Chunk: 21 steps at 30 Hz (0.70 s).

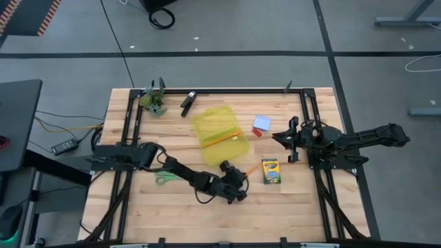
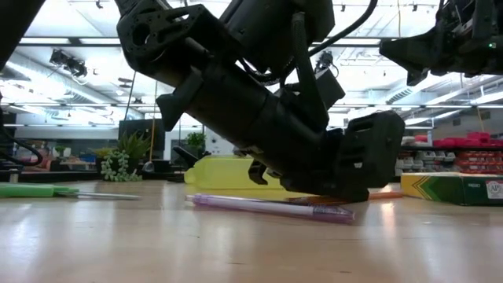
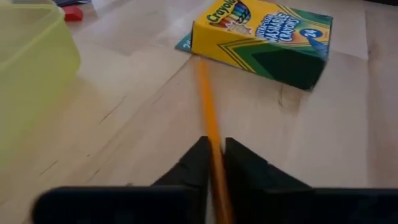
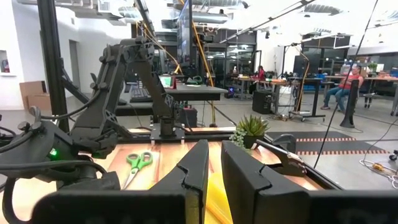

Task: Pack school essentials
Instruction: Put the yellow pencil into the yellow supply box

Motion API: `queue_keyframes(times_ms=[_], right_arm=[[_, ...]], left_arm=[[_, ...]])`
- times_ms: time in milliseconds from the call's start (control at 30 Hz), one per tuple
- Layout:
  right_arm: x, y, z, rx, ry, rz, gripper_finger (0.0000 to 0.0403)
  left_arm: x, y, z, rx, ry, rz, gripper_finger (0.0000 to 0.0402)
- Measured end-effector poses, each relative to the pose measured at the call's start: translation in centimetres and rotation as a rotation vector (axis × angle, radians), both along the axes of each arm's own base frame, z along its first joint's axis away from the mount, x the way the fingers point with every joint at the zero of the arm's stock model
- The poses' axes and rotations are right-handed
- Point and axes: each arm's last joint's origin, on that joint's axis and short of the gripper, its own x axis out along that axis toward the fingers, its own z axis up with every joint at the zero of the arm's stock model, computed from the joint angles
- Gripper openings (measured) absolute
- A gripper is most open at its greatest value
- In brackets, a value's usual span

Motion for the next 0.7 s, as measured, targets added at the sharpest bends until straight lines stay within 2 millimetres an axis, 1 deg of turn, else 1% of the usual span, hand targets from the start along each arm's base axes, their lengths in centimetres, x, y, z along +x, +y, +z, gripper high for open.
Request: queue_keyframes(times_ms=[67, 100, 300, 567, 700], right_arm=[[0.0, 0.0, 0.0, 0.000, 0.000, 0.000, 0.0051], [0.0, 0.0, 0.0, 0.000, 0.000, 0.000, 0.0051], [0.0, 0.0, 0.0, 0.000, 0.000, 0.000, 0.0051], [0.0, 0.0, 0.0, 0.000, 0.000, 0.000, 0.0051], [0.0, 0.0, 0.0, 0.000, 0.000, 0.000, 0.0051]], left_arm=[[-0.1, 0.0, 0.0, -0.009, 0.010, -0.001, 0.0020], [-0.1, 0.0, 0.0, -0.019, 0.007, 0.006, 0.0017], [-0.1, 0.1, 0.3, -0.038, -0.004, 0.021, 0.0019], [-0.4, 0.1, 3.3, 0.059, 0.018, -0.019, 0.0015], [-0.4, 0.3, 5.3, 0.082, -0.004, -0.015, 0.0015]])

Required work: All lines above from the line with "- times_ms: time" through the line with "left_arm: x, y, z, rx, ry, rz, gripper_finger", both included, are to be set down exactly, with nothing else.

Solved problem:
- times_ms: time in milliseconds from the call's start (control at 30 Hz), one per tuple
- Layout:
  right_arm: x, y, z, rx, ry, rz, gripper_finger (0.0000 to 0.0403)
  left_arm: x, y, z, rx, ry, rz, gripper_finger (0.0000 to 0.0402)

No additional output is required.